- WHAT THE TASK REQUIRES -
Nothing outside the lines below from the one containing "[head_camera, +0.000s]" through the one containing "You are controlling" is to be printed; print those exactly, ends included, and drop the pictures.

- MATERIAL PROVIDED -
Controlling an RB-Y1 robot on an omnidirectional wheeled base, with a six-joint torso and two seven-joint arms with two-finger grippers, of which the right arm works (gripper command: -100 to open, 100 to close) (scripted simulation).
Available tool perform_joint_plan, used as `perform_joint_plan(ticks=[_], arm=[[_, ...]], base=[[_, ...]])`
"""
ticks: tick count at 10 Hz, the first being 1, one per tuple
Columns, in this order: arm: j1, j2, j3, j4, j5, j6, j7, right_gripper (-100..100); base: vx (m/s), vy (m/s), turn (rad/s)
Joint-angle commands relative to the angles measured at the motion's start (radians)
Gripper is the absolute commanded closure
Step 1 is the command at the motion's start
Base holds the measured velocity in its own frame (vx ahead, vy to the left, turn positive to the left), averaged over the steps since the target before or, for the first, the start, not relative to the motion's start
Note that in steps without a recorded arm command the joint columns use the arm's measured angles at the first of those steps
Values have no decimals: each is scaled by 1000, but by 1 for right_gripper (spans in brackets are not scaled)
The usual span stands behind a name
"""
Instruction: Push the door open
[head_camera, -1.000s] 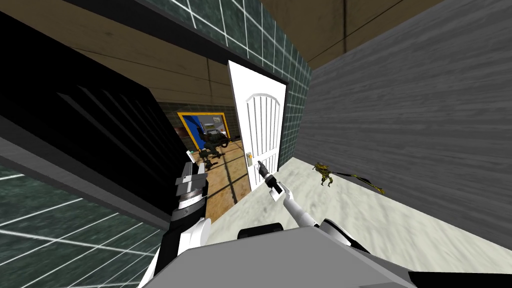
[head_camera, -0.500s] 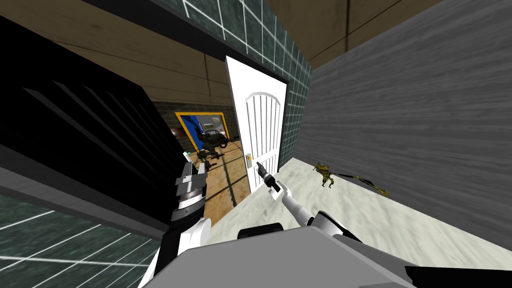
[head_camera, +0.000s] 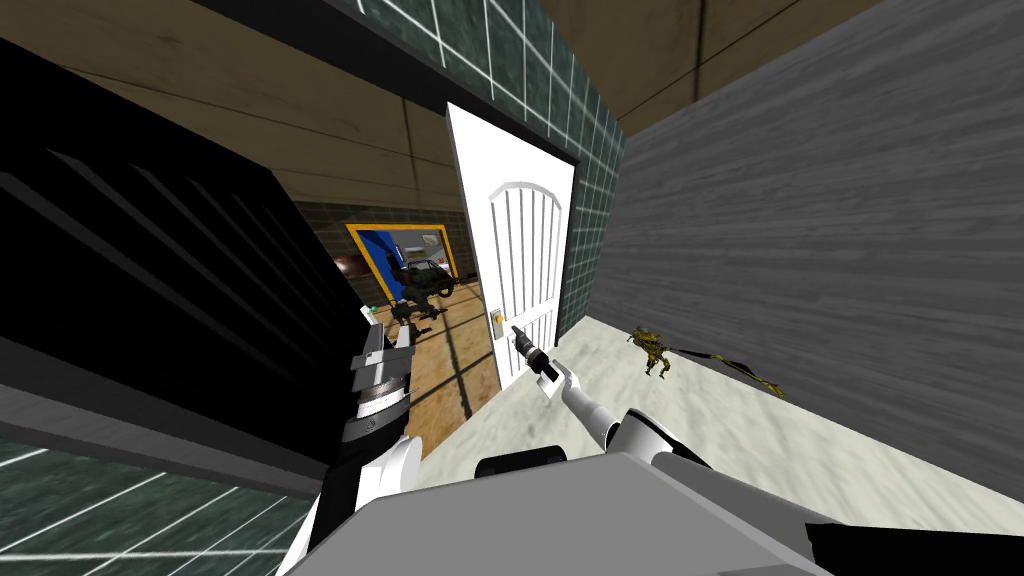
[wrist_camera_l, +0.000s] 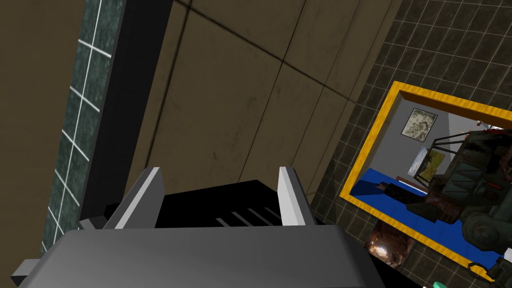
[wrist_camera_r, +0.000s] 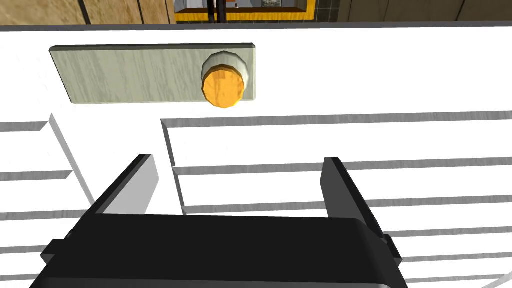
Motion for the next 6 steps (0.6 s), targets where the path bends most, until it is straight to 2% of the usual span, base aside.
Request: perform_joint_plan(ticks=[1, 4, 6], arm=[[-22, -2, 13, 35, 2, 9, -9, -100], [-49, -3, 24, 79, 4, 14, -17, -100], [-48, 1, 15, 81, 2, 10, -10, -100]], base=[[84, 0, -17], [61, 1, -11], [74, 32, 21]])
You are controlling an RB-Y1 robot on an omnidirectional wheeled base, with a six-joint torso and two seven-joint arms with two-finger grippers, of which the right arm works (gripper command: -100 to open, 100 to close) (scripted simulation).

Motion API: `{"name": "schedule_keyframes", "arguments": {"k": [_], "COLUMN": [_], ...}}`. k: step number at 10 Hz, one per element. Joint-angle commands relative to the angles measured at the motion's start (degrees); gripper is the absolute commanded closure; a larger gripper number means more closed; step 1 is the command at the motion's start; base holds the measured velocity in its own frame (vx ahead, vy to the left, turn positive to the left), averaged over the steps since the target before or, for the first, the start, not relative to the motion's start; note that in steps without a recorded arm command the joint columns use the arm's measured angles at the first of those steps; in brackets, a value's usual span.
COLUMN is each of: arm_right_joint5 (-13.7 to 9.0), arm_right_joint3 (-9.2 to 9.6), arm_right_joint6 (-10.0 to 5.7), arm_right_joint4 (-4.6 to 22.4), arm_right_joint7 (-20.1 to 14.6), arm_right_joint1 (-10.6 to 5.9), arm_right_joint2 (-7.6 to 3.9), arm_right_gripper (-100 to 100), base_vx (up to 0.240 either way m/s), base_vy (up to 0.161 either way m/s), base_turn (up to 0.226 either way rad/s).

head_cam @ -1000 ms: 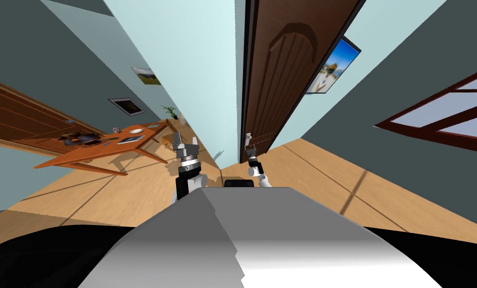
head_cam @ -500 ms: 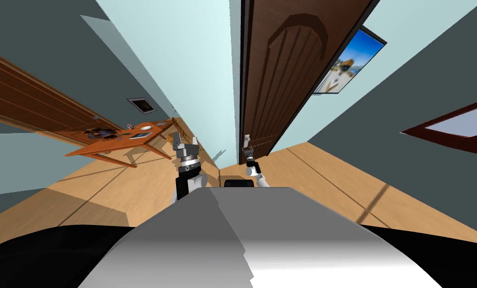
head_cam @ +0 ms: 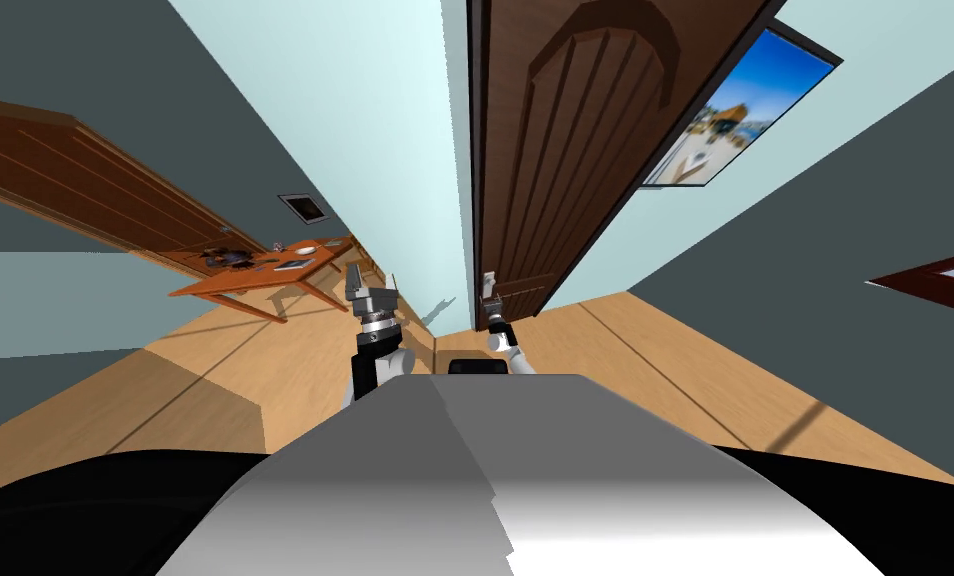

- FINAL ANSWER -
[head_camera, +0.000s] 
[wrist_camera_l, +0.000s] 
[wrist_camera_r, +0.000s] 
Motion for the next 6 steps (0.6 s), targets where the path bends most, until it is straight to 2% of the usual span, base aside.
Request: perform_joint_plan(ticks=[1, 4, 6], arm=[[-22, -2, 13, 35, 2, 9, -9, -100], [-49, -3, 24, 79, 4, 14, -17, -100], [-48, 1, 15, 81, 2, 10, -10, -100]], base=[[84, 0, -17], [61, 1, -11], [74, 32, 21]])
You are controlling an RB-Y1 robot on an omnidirectional wheeled base, with a six-joint torso and two seven-joint arms with two-finger grippers, of which the right arm works (gripper command: -100 to open, 100 to close) (scripted simulation).

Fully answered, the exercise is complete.